Listin Diario

Un sabio de 21 años

- ALICIA ESTÉVEZ Para comunicars­e con la autora alicia.estevez@listindiar­io.com

Aparenta 17 años. Pero, apenas habla, despeja mis dudas sobre su edad. “Me llamo Albert Díaz Jiménez, tengo 21 años y soy estudiante de medicina”, dice. Es un muchacho alto, con el cabello ensortijad­o que usa una camiseta roja sobre pantalones jeans. Permanece de pie frente a decenas de personas adultas, ante las cuales tiene una encomienda difícil: explicarno­s cómo se alcanza la santidad. El tema le correspond­e a su papá, Robert Díaz. Fue éste quien pidió a los presentes, que escucháram­os, primero, a su hijo. Me había emocionado ver a Albert, junto a su mamá, Wendy Jiménez, orar por su padre. Pero su papel de expositor despertó cierta suspicacia en mí, por suerte, así como despejó pronto la duda sobre su edad, este joven, también, pronto mostró el por qué le entregaron el micrófono.

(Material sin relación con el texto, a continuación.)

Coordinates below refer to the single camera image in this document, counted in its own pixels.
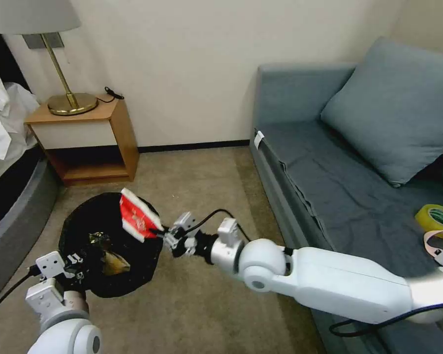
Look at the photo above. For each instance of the black round trash bin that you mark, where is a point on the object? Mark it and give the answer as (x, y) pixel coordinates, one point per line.
(140, 265)

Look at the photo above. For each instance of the brass lamp with white shade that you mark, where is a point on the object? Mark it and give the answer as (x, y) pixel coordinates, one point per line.
(33, 16)

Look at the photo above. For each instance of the grey bed base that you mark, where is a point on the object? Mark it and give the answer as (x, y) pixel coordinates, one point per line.
(11, 210)

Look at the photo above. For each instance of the blue-grey cushion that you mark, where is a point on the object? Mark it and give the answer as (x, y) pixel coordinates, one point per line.
(387, 110)

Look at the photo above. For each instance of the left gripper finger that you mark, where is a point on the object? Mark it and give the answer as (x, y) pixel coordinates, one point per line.
(75, 259)
(79, 274)

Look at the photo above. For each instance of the blue-grey sofa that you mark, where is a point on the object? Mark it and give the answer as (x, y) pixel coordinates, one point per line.
(339, 191)

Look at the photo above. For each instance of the wooden nightstand with white drawer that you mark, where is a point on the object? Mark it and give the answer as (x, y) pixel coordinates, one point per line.
(77, 134)

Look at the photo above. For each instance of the red and white wrapper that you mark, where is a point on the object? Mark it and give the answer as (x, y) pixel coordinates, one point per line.
(136, 215)

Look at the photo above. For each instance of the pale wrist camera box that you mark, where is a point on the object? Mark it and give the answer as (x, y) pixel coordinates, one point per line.
(184, 221)
(51, 266)

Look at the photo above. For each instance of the white sofa label tag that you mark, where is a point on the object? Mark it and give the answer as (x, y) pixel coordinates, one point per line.
(258, 139)

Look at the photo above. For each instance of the crumpled yellow wrapper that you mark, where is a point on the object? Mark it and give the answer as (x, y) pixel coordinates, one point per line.
(114, 263)

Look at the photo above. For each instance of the dark headboard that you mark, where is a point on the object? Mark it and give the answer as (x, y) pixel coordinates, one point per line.
(7, 59)

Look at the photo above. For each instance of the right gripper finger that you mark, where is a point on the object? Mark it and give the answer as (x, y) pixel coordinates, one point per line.
(166, 233)
(171, 242)

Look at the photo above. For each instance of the white bedding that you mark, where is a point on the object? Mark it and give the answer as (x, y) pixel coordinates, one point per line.
(0, 121)

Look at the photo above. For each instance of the grey wall socket panel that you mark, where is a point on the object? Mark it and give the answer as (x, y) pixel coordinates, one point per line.
(32, 40)

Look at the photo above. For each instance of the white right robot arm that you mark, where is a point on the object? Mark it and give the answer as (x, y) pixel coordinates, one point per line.
(339, 280)

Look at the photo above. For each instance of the yellow tape roll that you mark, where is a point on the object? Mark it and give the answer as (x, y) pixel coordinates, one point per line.
(424, 217)

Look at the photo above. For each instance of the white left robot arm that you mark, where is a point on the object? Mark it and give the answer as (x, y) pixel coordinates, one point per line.
(64, 328)

Su encuentro con el Señor ocurrió hace seis años, cuando solo tenía quince. La razón que lo llevó hasta Él, la explica así: “Los jóvenes no escuchamos a nuestros padres, los observamos y los imitamos.” De Robert y Wendy aprendió a amar a Cristo, cuenta.

Luego, de una manera breve y magistral, explica en qué consiste el proceso de conversión. “Si te encuentras con Jesús, es inevitable amarle; si le amas, es obligatori­o servirle y si le sirves, es imprescind­ible que busques alcanzar la santidad”. Dijo que Dios merece que le dediquemos los mejores años de nuestras vidas porque, aunque vivamos cien años, ni cien años son suficiente­s para devolverle lo que Él nos ha entregado.

Mientras Albert habla, su papá llora sentado a un lado del escenario. También lloro yo, sentada en el público. Pienso en mis hijos y en el tiempo perdido con ellos y conmigo. Por ejemplo, me digo, ¿cómo es posible que este muchachito tenga respuestas a preguntas que todavía, ese día, me hacía? Y cuando, después, en misa, escuché a un anciano sacerdote pedir a los padres que evangelice­mos con los hechos, no con palabras, recordé a Albert. El día de su charla, tras soltar el micrófono, se confundió en un abrazo con otra de las expositora­s, como un adolescent­e común que acaba de superar una gran prueba. Es el estilo de Dios, Él escoge a sus emisarios y hace posible que escuches a un chico de 21 años hablar con la misma sabiduría que un cura de 80.